== Requirement ==
Would you return, word for word, the lines of the data below from the line with "(72, 37): 3.71" through the line with "(398, 24): 1.87", and no others?

== Raw data ==
---*---
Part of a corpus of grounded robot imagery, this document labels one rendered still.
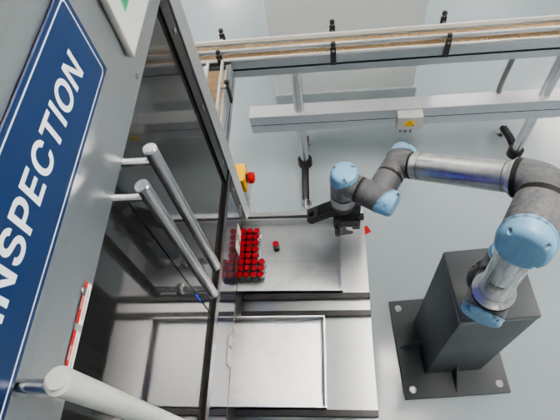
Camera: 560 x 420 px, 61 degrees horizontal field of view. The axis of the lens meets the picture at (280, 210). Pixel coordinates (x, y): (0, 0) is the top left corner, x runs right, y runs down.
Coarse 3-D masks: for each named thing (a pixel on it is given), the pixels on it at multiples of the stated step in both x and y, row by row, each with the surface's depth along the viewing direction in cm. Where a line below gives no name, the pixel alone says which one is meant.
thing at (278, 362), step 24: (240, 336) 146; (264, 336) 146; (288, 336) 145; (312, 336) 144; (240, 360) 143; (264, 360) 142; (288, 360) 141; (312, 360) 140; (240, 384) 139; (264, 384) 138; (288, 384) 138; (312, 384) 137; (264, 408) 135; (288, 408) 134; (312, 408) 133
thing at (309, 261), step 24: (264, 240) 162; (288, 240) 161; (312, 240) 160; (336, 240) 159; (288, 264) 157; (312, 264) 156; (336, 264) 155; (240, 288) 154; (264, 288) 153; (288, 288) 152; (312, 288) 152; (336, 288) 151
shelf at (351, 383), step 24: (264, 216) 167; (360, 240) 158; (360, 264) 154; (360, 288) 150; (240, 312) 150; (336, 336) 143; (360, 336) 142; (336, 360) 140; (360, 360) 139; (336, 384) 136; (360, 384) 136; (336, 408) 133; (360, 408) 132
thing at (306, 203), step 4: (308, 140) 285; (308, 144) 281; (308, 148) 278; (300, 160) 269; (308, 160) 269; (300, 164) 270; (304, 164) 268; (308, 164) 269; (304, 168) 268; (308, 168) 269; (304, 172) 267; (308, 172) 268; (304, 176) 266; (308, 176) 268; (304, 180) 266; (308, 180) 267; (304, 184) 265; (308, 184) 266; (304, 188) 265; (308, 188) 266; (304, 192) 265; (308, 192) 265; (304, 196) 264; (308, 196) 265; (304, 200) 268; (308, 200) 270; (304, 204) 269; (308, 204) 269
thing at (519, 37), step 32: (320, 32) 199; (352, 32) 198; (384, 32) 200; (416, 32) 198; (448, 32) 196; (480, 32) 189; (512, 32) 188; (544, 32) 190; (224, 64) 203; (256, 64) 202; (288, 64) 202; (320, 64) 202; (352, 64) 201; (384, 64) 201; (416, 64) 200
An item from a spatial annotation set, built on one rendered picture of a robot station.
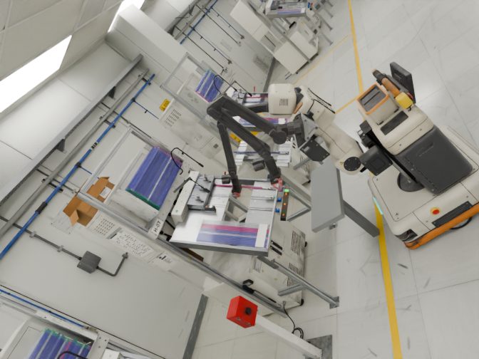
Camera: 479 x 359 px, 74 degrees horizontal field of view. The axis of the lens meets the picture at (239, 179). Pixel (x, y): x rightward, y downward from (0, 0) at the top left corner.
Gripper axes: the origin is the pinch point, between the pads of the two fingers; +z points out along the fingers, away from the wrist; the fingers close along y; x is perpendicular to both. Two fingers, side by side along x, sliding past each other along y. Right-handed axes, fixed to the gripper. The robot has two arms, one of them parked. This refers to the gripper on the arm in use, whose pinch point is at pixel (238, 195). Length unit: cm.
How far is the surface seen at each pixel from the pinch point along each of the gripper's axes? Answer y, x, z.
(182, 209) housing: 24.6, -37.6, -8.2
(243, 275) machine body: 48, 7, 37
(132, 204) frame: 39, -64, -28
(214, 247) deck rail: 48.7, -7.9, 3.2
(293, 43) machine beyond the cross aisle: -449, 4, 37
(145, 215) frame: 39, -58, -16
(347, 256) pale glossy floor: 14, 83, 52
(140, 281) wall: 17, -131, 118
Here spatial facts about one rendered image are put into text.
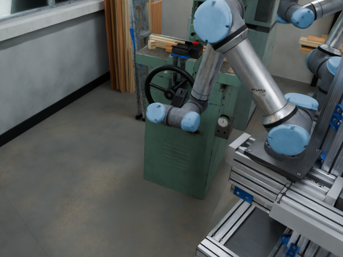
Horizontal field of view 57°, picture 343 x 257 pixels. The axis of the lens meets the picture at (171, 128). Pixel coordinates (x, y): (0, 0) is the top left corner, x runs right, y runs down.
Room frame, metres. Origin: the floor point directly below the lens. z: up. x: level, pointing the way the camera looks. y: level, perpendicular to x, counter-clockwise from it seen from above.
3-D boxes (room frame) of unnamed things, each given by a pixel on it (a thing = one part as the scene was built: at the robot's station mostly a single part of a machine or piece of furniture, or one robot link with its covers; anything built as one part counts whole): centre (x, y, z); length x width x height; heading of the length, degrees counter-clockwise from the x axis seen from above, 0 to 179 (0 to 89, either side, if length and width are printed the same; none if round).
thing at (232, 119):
---*---
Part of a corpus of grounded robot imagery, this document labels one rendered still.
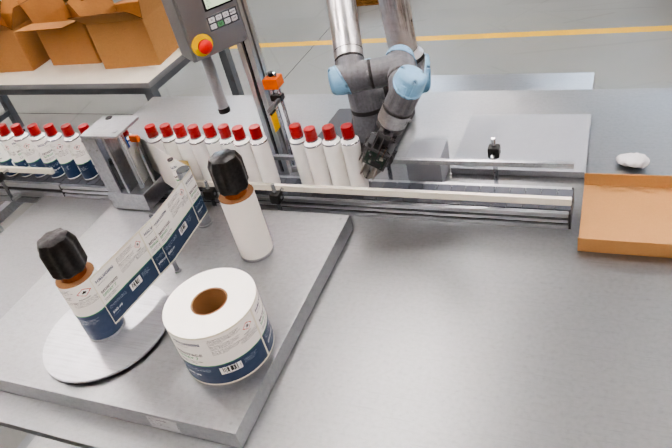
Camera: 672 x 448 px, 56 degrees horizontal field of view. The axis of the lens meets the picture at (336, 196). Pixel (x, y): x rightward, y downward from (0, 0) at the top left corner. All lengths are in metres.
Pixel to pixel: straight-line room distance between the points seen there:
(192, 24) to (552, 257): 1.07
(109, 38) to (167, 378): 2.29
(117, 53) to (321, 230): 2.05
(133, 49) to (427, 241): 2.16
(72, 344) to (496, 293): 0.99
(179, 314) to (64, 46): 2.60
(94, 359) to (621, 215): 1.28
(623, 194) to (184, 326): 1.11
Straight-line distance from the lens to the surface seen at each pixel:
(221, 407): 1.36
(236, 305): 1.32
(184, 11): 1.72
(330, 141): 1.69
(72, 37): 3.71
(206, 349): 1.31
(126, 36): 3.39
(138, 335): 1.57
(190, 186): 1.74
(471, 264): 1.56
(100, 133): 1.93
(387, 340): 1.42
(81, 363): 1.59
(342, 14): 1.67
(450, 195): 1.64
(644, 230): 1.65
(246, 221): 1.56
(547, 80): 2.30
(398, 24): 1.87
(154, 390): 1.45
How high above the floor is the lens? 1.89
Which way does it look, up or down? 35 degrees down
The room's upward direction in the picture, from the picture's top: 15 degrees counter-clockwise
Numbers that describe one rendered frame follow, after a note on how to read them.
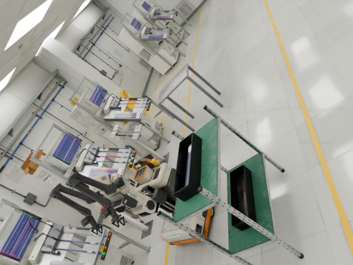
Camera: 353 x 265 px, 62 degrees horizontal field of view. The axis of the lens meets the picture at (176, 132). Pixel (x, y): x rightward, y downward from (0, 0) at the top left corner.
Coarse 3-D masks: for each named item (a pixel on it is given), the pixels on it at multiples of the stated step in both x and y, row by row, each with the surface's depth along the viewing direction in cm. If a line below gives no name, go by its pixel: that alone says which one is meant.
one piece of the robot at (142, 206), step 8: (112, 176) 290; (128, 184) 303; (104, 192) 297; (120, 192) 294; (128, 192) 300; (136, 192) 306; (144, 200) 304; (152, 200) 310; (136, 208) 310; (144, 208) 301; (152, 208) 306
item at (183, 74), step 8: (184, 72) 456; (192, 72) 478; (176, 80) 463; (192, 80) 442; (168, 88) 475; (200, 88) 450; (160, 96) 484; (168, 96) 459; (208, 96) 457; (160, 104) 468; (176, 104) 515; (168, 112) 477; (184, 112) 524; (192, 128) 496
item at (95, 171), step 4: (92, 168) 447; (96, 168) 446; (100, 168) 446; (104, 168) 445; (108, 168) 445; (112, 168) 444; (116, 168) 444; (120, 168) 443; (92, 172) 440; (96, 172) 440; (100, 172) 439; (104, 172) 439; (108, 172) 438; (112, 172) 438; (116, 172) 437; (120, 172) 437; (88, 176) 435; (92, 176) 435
---*---
== Written answer ==
(72, 37): 3.71
(206, 349): 1.31
(126, 36): 3.39
(138, 335): 1.57
(190, 186): 1.74
(471, 264): 1.56
(100, 133): 1.93
(387, 340): 1.42
(81, 363): 1.59
(342, 14): 1.67
(450, 195): 1.64
(644, 230): 1.65
(246, 221): 1.56
(547, 80): 2.30
(398, 24): 1.87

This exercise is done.